Directions for this task
Sort through the material below and copy each line with "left".

Data
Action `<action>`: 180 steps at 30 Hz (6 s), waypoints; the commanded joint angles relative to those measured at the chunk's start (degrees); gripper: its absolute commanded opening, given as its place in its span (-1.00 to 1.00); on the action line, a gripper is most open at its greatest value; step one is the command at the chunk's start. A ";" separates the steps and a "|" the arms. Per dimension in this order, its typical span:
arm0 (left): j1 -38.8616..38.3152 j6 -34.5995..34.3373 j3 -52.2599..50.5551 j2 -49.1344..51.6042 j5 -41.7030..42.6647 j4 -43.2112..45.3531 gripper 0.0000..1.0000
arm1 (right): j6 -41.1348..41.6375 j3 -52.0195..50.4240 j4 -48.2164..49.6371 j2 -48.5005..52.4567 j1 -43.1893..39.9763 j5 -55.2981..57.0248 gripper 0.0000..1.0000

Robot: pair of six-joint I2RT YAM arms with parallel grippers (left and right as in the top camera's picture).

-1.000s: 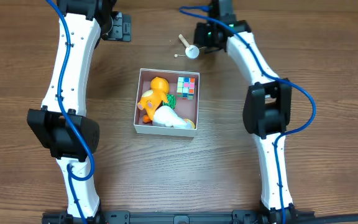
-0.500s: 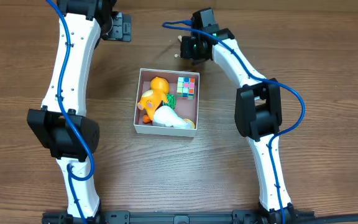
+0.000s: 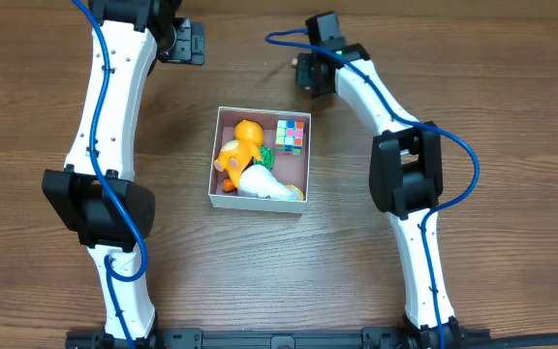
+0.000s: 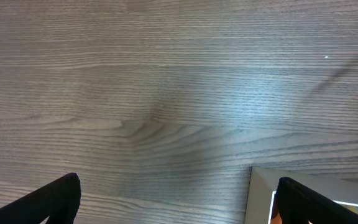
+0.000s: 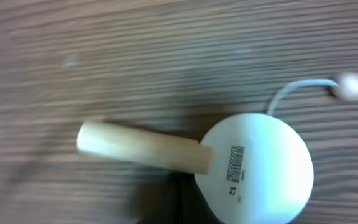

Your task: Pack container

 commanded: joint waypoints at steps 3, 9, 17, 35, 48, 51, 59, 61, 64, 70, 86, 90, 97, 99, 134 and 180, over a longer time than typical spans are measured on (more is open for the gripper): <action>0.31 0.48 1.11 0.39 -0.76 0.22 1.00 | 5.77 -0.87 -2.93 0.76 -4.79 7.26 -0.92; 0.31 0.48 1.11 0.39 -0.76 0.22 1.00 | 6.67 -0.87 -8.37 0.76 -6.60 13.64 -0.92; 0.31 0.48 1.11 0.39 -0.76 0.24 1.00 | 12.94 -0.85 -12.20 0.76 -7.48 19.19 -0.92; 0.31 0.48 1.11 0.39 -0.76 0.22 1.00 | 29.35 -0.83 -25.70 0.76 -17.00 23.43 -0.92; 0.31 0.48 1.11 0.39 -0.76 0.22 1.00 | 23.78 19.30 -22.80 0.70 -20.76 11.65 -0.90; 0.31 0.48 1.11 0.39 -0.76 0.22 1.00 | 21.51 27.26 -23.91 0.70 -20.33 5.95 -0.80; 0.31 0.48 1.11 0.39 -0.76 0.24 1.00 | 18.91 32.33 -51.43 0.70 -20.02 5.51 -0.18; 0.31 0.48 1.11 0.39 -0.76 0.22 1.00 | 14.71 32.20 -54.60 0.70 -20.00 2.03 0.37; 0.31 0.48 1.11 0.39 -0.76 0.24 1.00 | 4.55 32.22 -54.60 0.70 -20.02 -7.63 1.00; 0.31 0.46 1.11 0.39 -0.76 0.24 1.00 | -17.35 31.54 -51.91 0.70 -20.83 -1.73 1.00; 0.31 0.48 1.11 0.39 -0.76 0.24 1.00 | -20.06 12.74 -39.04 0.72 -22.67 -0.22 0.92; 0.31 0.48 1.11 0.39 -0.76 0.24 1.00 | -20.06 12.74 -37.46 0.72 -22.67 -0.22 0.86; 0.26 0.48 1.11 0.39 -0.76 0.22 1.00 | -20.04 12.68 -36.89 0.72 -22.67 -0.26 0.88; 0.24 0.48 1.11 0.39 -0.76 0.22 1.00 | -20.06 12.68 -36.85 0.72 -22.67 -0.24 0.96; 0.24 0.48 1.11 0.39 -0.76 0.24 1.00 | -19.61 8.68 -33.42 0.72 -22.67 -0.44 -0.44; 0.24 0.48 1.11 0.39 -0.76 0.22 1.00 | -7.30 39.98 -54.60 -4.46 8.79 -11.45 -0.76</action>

Task solution
arm0 (left): j1 -38.8616..38.3152 j6 -34.5995..34.3373 j3 -52.2599..50.5551 j2 -49.1344..51.6042 j5 -41.7030..42.6647 j4 -43.2112..45.3531 gripper 0.0000..1.0000
Robot: pair of six-joint I2RT YAM arms with parallel grippers (left and right as in the top camera's picture).

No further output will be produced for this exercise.